A menina contaria ainda dez e meia de hora do recreio, sentada, observando a roda do tempo girar as vidas, fazer as coleguinhas vestirem-se adultas e a professora tornar-se mãe. A menina contaria o tic-tac inventado a seu relógio sem coração: “Chega logo tic-tac, tic-tac vai-se embora…”.

Cansou-se de ser ali sem corpo, protegida ao esquecimento, inventada feliz de seus mecanismos de memória de fadas, coletânea de histórias de mãe, um e outro comercial achocolatado de TV. Gosto aguado, saliva misturada ao choro desmamado na garganta. Água e sal, não mar. Água e sal, não Sol; água e sal. Enroscou-se de uma lágrima que ninguém notou; e nem pôde esconder o rosto em madeixas. Não pôde e ninguém notou.

Tomou o comprimido de quase onze; as digitais de relógio, fincando-lhe o pulso, proprietárias, donas da menina cor de rosa. “Já perdi toda alegria…”. A roda convulsionando, cabelos enroscados e cansaço de pulmões, pleno cansaço de saúde corredeira.

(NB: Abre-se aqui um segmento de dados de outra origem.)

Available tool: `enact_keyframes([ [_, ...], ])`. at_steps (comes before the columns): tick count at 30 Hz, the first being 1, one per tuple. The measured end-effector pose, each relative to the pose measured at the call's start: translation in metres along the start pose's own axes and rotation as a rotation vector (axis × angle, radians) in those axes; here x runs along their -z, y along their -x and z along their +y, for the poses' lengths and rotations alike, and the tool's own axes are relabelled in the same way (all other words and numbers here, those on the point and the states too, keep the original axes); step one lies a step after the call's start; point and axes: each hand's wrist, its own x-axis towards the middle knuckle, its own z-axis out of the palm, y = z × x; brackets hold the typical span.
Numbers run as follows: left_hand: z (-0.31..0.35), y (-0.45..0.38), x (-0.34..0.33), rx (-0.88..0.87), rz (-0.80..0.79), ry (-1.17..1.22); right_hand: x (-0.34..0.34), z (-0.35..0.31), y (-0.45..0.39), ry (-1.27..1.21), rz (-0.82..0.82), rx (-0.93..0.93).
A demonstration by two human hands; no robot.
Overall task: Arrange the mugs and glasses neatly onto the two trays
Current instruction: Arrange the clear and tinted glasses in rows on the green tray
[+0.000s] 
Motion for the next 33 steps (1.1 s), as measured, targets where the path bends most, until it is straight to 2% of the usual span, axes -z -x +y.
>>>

O suor que cabia frio, à menina PINKY sentada, quase sem cabeça de vergonha, quase querendo-se outra, ensurdecida de roda.

Não fora intenção de ninguém, nenhuma das outras de cabelos e medula; mas a pequena sentiu-se ainda menor. Encolheu-se da pose de fada que se queria inventar; recolheu-se dos sonhos cortantes, das rodas gigantes de cantar futuros. Não se escolheu tomada em comprimidos, não se escolheu. Recolheu figuras inventadas em final feliz; arrumou a lancheira,  secou água e sal de lágrima. Recolheu-se vergonhas carecas. Melhor nem a terem notado, melhor… De que papel julgariam-na? Qual seu conto enfeitiçado?

Dissolveu-se das vistas de roda. Melhor despistar-se, e crer que não entendia disparidades de homônimos meninas e meninas; crer que cria em tapetes de voar e leites fabricados. Crer que se criavam, inocentes, as canções de cantigas de roda. “Passa tempo tic-tac, tic-tac vai-se embora. Já perdi toda alegria. Tic-tac noite e dia. Tic-tac, tic-tac, dia e noite, noite e dia”.

A doença prematura em tons de rosa era entender, amiúde, sua história triste.